Quem não leu a primeira parte, sugiro que tome um bom fôlego e separe uns dias pra leitura. Imagino que postagens menores serão de "digestão" mais fácil. O texto tem algumas interrogações espalhadas, é onde deveriam estar alguns termos em chinês clássico que achei que seria perda de tempo transcrever todos. Mas fica como projeto futuro. De qualquer forma, creio que as pessoas aproveitarão mais do texto traduzido do que da presença de ideogramas antigos. Reitero também que provavelmente encontrarei erros no texto, que vou corrigindo aos poucos e atualizando a postagem.

Espero que aproveitem, leiam, repassem, espalhem. Um abraço e boa leitura.

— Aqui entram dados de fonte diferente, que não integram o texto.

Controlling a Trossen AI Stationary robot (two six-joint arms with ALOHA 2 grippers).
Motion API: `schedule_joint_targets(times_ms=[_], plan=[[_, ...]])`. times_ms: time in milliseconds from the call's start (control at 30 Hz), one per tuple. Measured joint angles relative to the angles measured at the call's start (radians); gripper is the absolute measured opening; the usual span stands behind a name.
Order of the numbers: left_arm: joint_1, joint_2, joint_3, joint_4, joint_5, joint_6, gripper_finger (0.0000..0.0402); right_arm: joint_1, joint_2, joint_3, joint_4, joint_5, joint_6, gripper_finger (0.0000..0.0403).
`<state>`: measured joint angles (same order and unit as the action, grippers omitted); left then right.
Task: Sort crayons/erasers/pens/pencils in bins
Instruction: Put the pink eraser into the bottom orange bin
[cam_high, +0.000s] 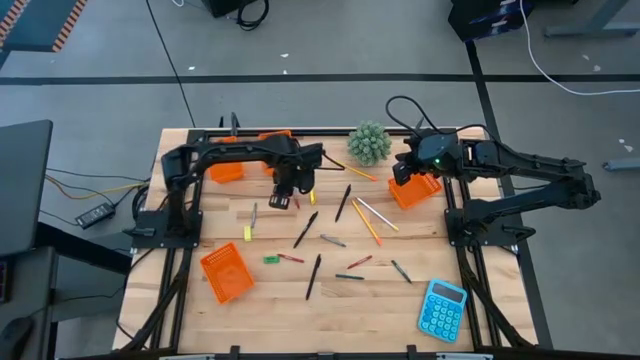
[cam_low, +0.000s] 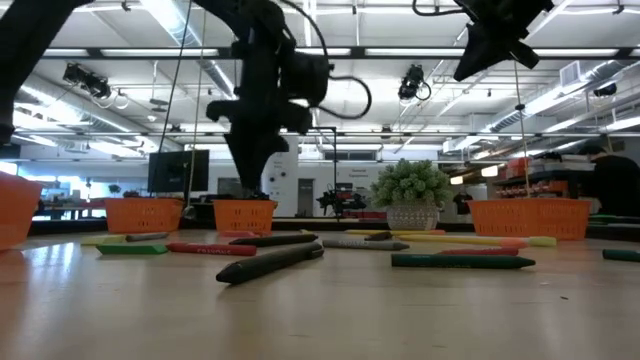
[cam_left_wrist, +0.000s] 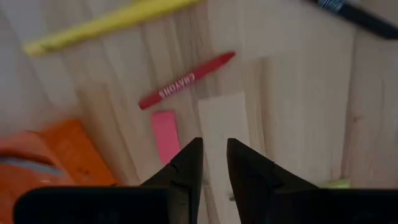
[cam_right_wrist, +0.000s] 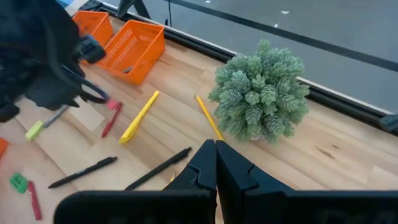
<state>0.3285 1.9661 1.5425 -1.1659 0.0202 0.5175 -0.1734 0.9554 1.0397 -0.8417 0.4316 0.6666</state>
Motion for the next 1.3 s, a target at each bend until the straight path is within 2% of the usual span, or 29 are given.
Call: schedule_joint_targets(times_ms=[167, 367, 567, 767, 900, 1133, 1300], plan=[[0.031, 0.037, -0.006, -0.065, 0.024, -0.170, 0.0078, 0.000, 0.000, 0.000, 0.000, 0.000, -0.005, 0.0008], [0.047, 0.040, -0.013, -0.054, 0.074, -0.217, 0.0079, -0.003, 0.000, 0.000, 0.001, 0.012, -0.005, 0.0008], [0.047, 0.040, -0.013, -0.029, 0.081, -0.218, 0.0133, -0.003, 0.000, 0.000, 0.001, 0.019, -0.005, 0.0008], [0.047, 0.040, -0.013, 0.012, 0.079, -0.150, 0.0195, -0.003, 0.000, 0.000, 0.001, 0.020, 0.002, 0.0008], [0.047, 0.040, -0.013, 0.026, 0.049, -0.113, 0.0219, -0.003, 0.000, 0.000, 0.001, 0.020, 0.003, 0.0008], [0.047, 0.040, -0.013, 0.036, 0.047, 0.033, 0.0222, -0.003, 0.000, 0.000, 0.001, 0.015, 0.003, 0.0008], [0.066, 0.040, -0.013, 0.060, 0.048, 0.054, 0.0214, 0.005, 0.000, 0.000, -0.011, -0.002, 0.024, 0.0008]])
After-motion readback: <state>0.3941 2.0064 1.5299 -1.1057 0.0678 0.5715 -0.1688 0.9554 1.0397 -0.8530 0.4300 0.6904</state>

Para a primeira parte clique AQUI.

Os três tipos de Cessação-e-Contemplação [1c1-3b10]
T’ien-t’ai [Chih-i] transmitiu os três tipos de cessação-e-contemplação ???? de [seu mestre] Nuan-yüe [Hui-ssu]:[1] gradual-e-sucessivo [ou progressivo] ??, variável [ou indeterminado] ??, e perfeito-e-repentino [ou imediato] ??.[2] Todos eles são do Mahayana, todos eles tomam os verdadeiros aspectos [da realidade][3] como meta e são assim chamados de “cessação-e-contemplação.”
O [método] gradual-e-sucessivo envolve começar com o superficial e mais tarde [avançar para] o profundo, como subir uma escada.[4] O [método] variável envolve alternar entre [os estágios, dependendo da necessidade,] iniciais e avançados, como um diamante disposto sob a luz do sol [reflete diferentes cores dependendo da posição].[5] O [método] perfeito-e-repentino envolve a não-dualidade do [estágio] inicial e avançado, como um mago flutua no espaço ?.[6]
Assim como há três tipos de faculdades [entre os seres humanos],[7] três métodos são usados para ensinar usando três analogias. Aqui termina a explicação breve; agora eu explicarei mais detalhadamente.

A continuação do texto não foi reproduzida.